Namun, apakah ini cukup? Pertanyaan itu mungkin masih berkelebat di benak banyak orang. Nominal Rp 65 juta per bulan, bahkan tanpa tunjangan perumahan, masih jauh di atas rata-rata penghasilan sebagian besar masyarakat Indonesia. Beberapa tunjangan lain, seperti “Biaya Peningkatan Komunikasi Intensif dengan Masyarakat” sebesar Rp 20 juta lebih, mungkin juga akan menjadi bara pertanyaan selanjutnya: sejauh mana efektivitas dan transparansi penggunaannya?
Langkah penghentian tunjangan perumahan ini bisa menjadi awal yang baik untuk meninjau ulang struktur gaji dan tunjangan anggota DPR secara menyeluruh. Hal ini tidak semata-mata soal mengurangi beban anggaran negara, tetapi juga tentang membangun kembali legitimasi dan kepercayaan masyarakat terhadap lembaga perwakilan mereka.

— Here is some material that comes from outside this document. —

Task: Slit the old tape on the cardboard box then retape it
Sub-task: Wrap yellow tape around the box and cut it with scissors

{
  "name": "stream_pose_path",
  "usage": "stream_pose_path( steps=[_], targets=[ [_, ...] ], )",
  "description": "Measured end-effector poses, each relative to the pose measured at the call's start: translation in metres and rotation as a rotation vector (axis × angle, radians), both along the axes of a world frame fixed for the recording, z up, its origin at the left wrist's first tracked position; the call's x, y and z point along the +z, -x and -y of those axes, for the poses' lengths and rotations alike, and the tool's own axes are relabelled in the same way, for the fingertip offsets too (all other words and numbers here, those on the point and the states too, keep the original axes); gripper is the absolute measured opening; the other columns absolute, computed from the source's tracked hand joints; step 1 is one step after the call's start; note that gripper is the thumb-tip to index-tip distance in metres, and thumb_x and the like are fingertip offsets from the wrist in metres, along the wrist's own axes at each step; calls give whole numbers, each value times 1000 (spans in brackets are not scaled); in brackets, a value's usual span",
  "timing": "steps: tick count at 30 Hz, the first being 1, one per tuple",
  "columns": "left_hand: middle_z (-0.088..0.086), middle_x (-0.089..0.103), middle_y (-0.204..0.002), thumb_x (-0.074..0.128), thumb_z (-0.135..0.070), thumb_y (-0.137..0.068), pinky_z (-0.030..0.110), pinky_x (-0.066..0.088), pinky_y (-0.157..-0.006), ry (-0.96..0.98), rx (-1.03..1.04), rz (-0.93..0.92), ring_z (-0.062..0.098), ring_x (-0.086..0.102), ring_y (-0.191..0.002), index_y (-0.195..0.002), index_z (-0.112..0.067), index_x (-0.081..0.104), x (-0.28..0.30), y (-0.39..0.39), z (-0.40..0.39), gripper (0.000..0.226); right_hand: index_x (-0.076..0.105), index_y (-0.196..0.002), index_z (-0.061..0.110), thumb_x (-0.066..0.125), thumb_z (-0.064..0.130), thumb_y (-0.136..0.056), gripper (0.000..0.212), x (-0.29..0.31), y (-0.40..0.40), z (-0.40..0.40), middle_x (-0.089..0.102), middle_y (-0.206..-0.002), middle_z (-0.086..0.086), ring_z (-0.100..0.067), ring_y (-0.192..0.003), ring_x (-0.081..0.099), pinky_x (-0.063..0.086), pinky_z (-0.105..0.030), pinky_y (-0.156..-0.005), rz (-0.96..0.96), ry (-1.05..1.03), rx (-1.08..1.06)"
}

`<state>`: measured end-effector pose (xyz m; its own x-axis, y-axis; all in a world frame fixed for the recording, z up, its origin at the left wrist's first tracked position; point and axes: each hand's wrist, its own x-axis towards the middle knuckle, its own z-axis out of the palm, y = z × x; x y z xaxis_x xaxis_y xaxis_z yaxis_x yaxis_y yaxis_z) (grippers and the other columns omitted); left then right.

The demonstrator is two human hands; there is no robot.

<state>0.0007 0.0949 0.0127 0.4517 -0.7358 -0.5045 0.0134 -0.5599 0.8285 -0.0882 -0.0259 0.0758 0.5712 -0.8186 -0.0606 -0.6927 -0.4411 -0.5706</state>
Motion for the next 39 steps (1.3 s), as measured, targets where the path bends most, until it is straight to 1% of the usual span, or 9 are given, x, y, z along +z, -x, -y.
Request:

Meskipun baru akan berlaku tahun depan, keputusan ini mengirimkan pesan penting: di era digital dan keterbukaan informasi, suara rakyat semakin sulit diabaikan. Pertanyaannya, apakah ini akan menjadi satu-satunya kado dari DPR, ataukah akan ada langkah-langkah progresif lain yang menyusul demi mewujudkan DPR yang lebih akuntabel, efisien, dan benar-benar melayani kepentingan rakyat? Waktu, dan tentu saja, tekanan dari “Tuntutan Rakyat” selanjutnya, akan menjawabnya.